“We have to look at him, Sam, and you have to be the one to do it,” Liska said. “You know him. He’s old- school. He’ll take it better from you.”
Kovac heaved a sigh, pushing himself up out of his chair. “All right. But you get Mutt and Jeff and their alibi. Looks to me like they both need a mother figure anyway.”
Liska rolled her eyes. “Yeah, that’s me. Mother Earth packing heat. I’m a B movie from the fifties.”
She got up from her chair and stretched, her sweater rising up above the waistband of her slacks to show the Glock 9mm she wore on a belt holster. “I’m outta here, Kojak. I’ll see you in the morning.”
“It already is morning.”
“Don’t tell me that. I’m gone.”
Kovac prowled around the office for a while after she’d gone. He was always restless on the front end of a case. He wanted to work around the clock. Get on it. Get after it.
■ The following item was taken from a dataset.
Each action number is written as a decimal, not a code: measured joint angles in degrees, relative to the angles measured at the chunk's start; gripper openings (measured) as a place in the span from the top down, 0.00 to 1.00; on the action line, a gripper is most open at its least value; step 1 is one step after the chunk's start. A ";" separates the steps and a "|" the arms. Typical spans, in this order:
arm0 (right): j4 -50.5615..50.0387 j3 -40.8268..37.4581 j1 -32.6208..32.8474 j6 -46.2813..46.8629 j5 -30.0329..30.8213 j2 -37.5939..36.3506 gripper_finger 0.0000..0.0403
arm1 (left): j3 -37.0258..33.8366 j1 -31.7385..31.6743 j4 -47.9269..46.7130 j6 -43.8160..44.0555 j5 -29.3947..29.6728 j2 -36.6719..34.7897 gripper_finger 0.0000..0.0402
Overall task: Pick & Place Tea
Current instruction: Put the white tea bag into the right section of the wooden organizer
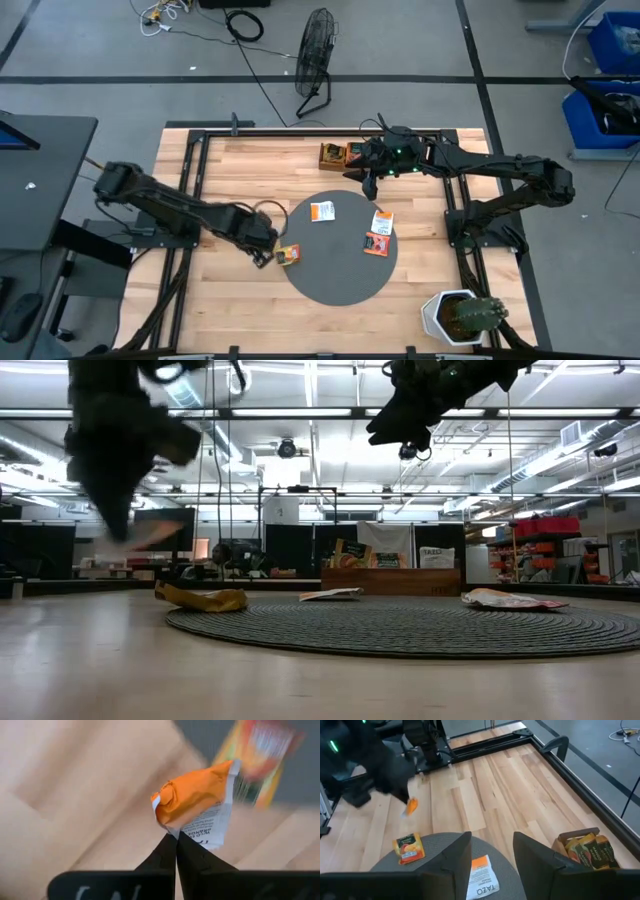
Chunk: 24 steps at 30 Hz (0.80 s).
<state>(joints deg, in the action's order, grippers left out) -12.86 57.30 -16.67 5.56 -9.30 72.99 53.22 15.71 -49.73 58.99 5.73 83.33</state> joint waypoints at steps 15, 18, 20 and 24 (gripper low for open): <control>19.94 -0.02 0.66 -1.67 -3.62 1.64 0.63 | 3.57 -3.90 19.59 16.38 51.77 -18.45 0.99; 27.58 0.00 0.96 -1.46 -3.56 4.05 0.63 | 3.55 -5.32 26.01 14.34 54.77 -18.43 0.99; 31.79 -0.04 1.19 -0.78 -3.56 5.84 0.62 | 3.57 -6.38 31.26 11.53 55.12 -17.97 0.99; 38.93 -0.04 1.85 4.18 -4.53 9.42 0.60 | 3.53 -7.81 41.46 4.27 54.14 -17.68 0.99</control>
Homicide cops in the Minneapolis PD had a window of about three days on a murder before the next murder or assault case came along and the last one got shuffled to a back burner. Or maybe he was that way because there was no need for him to be any other way. The job was his life. He had nothing to go home for.
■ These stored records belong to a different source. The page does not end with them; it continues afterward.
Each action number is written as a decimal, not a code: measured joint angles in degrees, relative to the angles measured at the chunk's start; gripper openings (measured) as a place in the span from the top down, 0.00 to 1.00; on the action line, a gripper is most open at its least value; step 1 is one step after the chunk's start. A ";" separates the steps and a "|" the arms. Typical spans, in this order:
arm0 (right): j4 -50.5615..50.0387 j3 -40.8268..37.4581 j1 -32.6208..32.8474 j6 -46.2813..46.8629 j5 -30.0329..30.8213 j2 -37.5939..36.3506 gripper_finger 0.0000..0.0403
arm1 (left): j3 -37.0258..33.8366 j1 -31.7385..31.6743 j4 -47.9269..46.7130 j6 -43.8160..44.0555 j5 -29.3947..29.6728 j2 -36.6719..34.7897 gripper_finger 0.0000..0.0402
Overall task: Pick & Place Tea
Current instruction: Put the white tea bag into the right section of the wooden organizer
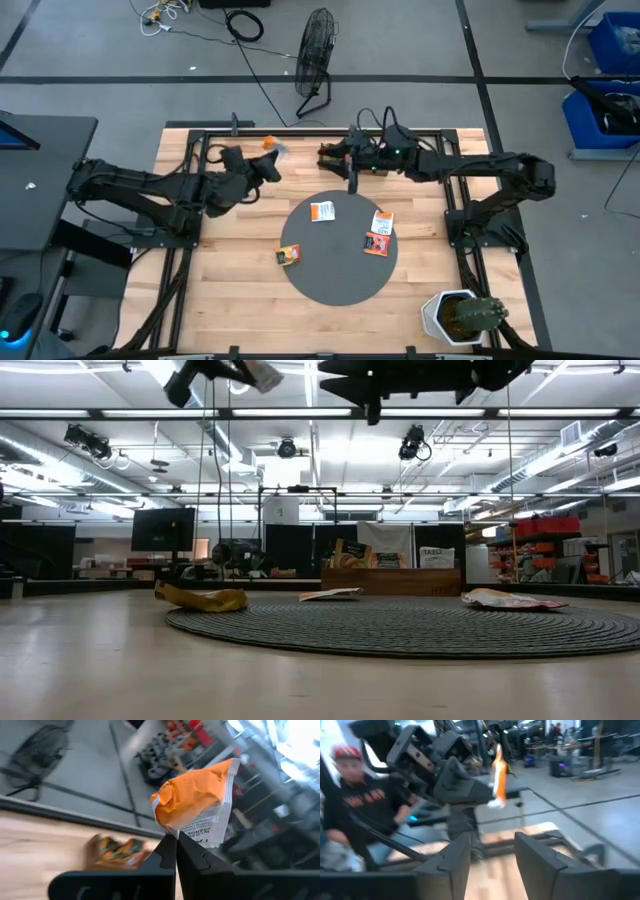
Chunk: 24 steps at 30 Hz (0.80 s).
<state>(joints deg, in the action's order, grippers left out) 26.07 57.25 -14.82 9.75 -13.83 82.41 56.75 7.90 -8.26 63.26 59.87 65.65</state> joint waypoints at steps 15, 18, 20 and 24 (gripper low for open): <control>15.34 5.22 1.43 9.68 2.41 9.57 0.34 | -0.02 -1.98 9.32 -3.95 -2.88 0.59 0.99; 15.15 9.35 1.45 9.72 2.45 12.37 0.34 | 0.01 -2.99 10.94 -4.52 -4.30 1.32 0.99; 13.50 11.88 1.43 9.72 2.45 13.77 0.35 | -0.06 -3.05 12.59 -5.86 -4.65 1.59 0.99; 9.65 14.74 1.41 11.78 2.44 14.88 0.37 | 0.00 -3.38 16.42 -10.05 -4.89 1.71 0.99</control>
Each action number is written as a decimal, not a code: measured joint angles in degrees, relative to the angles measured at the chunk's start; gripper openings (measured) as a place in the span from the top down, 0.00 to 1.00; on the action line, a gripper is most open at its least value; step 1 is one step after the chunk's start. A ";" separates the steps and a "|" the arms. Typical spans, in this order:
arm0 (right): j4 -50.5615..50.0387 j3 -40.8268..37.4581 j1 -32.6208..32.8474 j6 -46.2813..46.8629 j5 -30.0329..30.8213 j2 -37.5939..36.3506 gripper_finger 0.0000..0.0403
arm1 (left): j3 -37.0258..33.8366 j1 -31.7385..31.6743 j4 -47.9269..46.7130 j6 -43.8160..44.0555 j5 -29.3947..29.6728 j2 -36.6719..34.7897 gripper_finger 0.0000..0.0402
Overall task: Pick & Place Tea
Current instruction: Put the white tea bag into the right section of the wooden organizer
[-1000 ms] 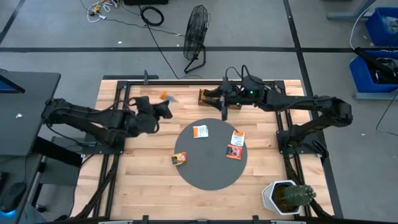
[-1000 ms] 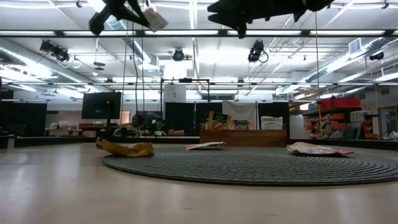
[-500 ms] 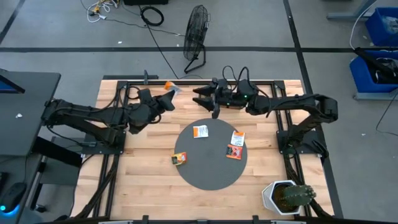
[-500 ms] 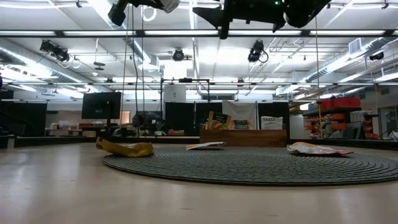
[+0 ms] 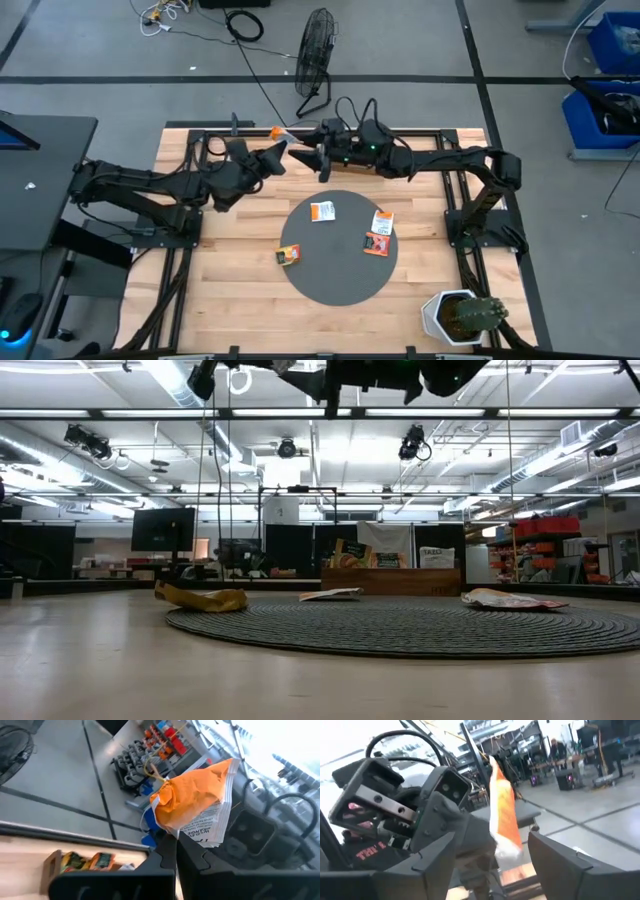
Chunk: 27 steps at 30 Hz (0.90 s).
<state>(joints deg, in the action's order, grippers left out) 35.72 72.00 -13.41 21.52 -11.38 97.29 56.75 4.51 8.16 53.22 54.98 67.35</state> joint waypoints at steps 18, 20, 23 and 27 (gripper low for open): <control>4.97 0.49 -0.17 6.71 2.19 -0.08 0.73 | 0.00 -0.62 5.71 -6.56 0.76 -0.04 0.99; 4.95 0.49 -0.15 6.66 2.17 -0.08 0.81 | 0.00 -0.96 5.71 -6.56 0.44 -0.04 0.99; 4.93 0.49 -0.17 6.59 1.83 -0.08 0.94 | 0.00 -1.38 5.73 -6.56 -0.59 -0.04 0.99; 4.89 0.49 -0.20 6.78 1.75 -0.10 0.98 | 0.00 -1.62 5.73 -6.56 -1.14 0.04 0.99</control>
He put his coat on and walked out of the building to stand on the wide front steps that led up the big Gothic stone building that was the color of raw liver. He wanted a smoke, but he didn’t take it. The one he’d had on the Haas front porch had been for effect.
The streets were mostly empty on this end of downtown. All the Friday-night excitement would be at the other end, where bars and clubs crowded around the Target Center, home of the NBA Timberwolves. Night life. There was a concept.
Kovac walked down to the parking ramp where he left his car every day. The facility had been named for a cop who had been murdered back in the late eighties for no other reason than that he wore the uniform. Sitting in a pizza parlor, the guy had been minding his own business, probably thinking about the fact that he was about to retire, when some gang punk pulled a piece and shot him dead in front of a dozen witnesses.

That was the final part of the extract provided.